A younger crop of filmmakers coping with 21st-century dilemmas is highlighted in two debut features. Suzi Yoonessi’s “Unlovable” draws on co-screenwriter Charlene DeGuzman’s semi-autographical account of her downward spiral into sex and love addiction and her road to recovery. The film, whose serious topic is punctuated by moments of humor, opens at a critical juncture for Joy (DeGuzman); she has hit bottom after a succession of ill-advised life choices, from binge drinking to meaningless, sometimes humiliating sexual encounters that have damaged her career and her relationship with her boyfriend and left her homeless. A botched suicide attempt finally prods her to enlist a former addict (Melissa Leo) as her sponsor and commit to the 12-step program that helps her turn her life around.
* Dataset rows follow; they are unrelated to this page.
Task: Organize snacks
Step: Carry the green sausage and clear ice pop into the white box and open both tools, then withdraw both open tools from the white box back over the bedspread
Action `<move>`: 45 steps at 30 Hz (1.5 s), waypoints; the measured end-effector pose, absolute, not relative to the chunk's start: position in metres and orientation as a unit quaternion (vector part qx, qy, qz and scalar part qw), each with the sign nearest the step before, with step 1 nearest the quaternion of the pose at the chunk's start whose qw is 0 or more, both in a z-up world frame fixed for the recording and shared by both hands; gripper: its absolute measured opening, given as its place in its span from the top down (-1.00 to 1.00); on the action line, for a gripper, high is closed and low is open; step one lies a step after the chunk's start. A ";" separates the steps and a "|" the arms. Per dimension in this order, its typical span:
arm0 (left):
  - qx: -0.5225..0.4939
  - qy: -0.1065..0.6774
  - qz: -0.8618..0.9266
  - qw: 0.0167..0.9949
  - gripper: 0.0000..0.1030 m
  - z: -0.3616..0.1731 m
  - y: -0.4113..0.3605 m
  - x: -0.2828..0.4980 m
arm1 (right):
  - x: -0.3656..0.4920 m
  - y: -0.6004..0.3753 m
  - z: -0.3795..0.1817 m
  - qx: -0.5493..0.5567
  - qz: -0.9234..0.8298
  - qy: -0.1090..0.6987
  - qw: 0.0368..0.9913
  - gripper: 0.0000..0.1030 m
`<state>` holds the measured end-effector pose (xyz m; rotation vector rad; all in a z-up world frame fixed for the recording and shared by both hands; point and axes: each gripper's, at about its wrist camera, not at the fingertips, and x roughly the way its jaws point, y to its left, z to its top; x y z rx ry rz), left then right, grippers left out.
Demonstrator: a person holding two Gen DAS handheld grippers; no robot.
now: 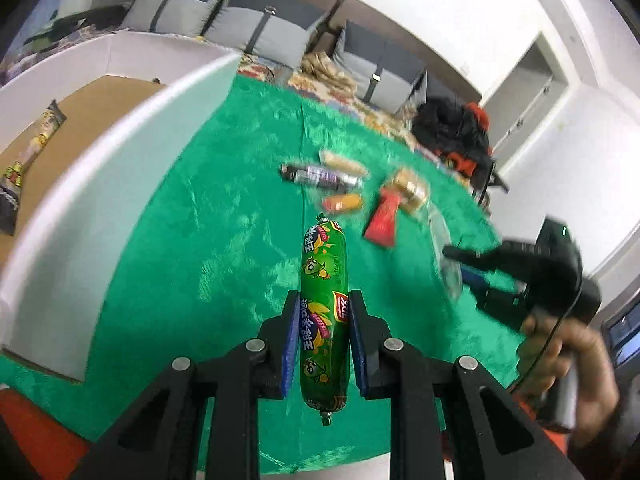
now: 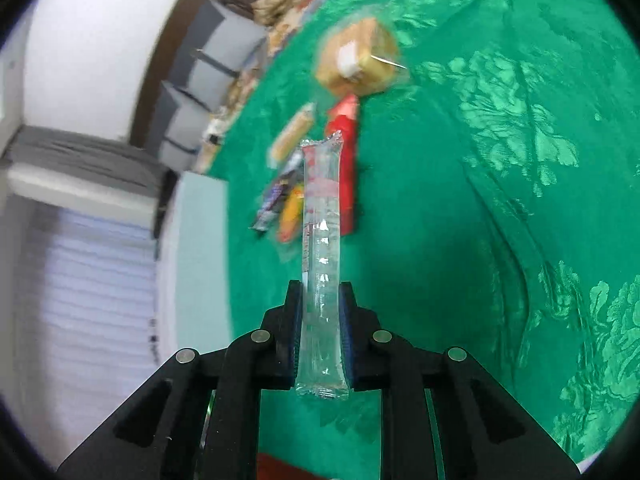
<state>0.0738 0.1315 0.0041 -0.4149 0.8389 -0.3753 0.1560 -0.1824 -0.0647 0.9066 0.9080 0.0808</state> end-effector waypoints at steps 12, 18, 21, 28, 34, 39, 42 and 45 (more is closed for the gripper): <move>-0.244 0.331 -0.036 0.911 0.57 0.078 0.295 0.092 | 0.215 0.005 0.031 0.356 0.260 0.430 0.788 0.65; -0.148 0.403 0.077 0.900 -0.45 0.050 0.357 0.133 | 0.257 0.113 0.037 0.298 0.304 0.449 0.786 -0.13; -0.127 0.406 0.108 0.899 -0.55 0.042 0.364 0.129 | 0.248 0.103 0.039 0.262 0.279 0.429 0.818 -0.26; -0.064 0.370 0.093 0.922 -0.71 0.052 0.313 0.125 | 0.189 -0.001 -0.037 0.020 0.082 0.435 0.896 -0.37; 0.013 0.381 0.102 0.919 -0.71 0.044 0.253 0.148 | 0.131 -0.133 -0.070 -0.047 -0.066 0.422 0.903 -0.37; 0.099 0.389 0.130 0.907 -0.71 0.038 0.218 0.153 | 0.109 -0.211 -0.067 -0.064 -0.142 0.411 0.898 -0.37; 0.090 0.403 0.122 0.902 -0.71 0.035 0.217 0.151 | 0.110 -0.242 -0.075 -0.063 -0.176 0.417 0.889 -0.37; 0.068 0.416 0.112 0.900 -0.71 0.031 0.215 0.145 | 0.109 -0.265 -0.082 -0.041 -0.186 0.413 0.891 -0.39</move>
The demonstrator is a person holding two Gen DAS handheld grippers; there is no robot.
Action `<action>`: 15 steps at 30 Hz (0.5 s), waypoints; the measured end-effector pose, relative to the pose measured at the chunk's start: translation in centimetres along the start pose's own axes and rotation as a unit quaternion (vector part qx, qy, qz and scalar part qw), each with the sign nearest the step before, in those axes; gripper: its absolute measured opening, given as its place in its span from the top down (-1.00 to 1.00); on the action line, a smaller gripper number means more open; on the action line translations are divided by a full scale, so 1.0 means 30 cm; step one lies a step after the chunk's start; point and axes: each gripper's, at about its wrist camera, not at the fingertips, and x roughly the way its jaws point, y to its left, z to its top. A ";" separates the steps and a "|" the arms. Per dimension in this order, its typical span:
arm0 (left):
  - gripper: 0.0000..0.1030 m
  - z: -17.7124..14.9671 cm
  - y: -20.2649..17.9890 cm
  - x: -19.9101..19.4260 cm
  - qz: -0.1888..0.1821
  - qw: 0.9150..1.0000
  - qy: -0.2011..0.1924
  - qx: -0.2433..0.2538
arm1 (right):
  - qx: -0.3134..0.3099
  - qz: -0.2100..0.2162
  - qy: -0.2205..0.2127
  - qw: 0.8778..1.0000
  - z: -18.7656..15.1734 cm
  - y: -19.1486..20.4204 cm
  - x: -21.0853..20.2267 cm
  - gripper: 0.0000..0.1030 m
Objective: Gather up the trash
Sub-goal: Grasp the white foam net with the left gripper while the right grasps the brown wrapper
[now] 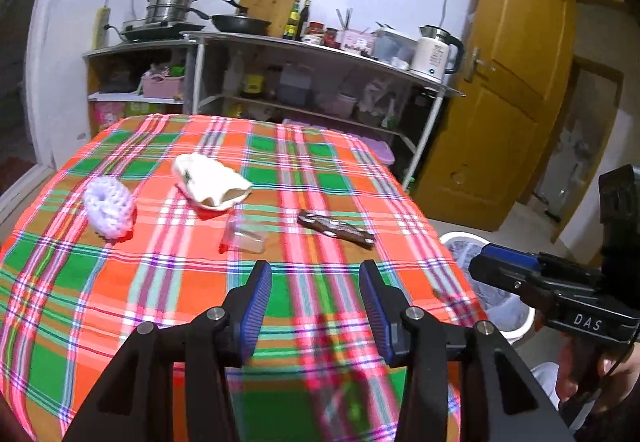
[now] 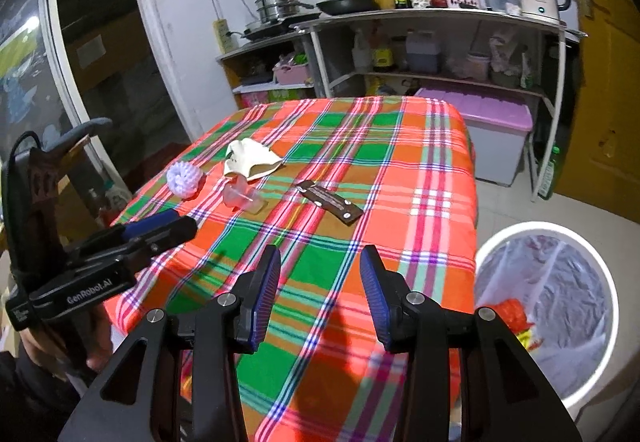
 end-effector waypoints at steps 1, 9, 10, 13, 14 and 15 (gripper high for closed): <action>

In “Minding the Gap” cinematographer, director, co-star and skateboarding enthusiast Bing Liu goes inside the hyper-masculine culture of skateboarding, tagging along with several childhood friends for whom the sport offers not only recreation and release but camaraderie and a substitute family. Shot on and around the deserted streets and parking lots of Rockford, Illinois, a blue-collar city that’s fallen on hard times, and executive produced by Steve James (“Hoop Dreams”), the doc’s most exhilarating sequences capture kinetic, death-defying skating stunts. But Liu, who engages in insightful conversations with his buddies about their respective pasts and uncertain future, is equally interested in how these boys are growing into men in a community plagued by violence and by abusive families, most with absentee fathers.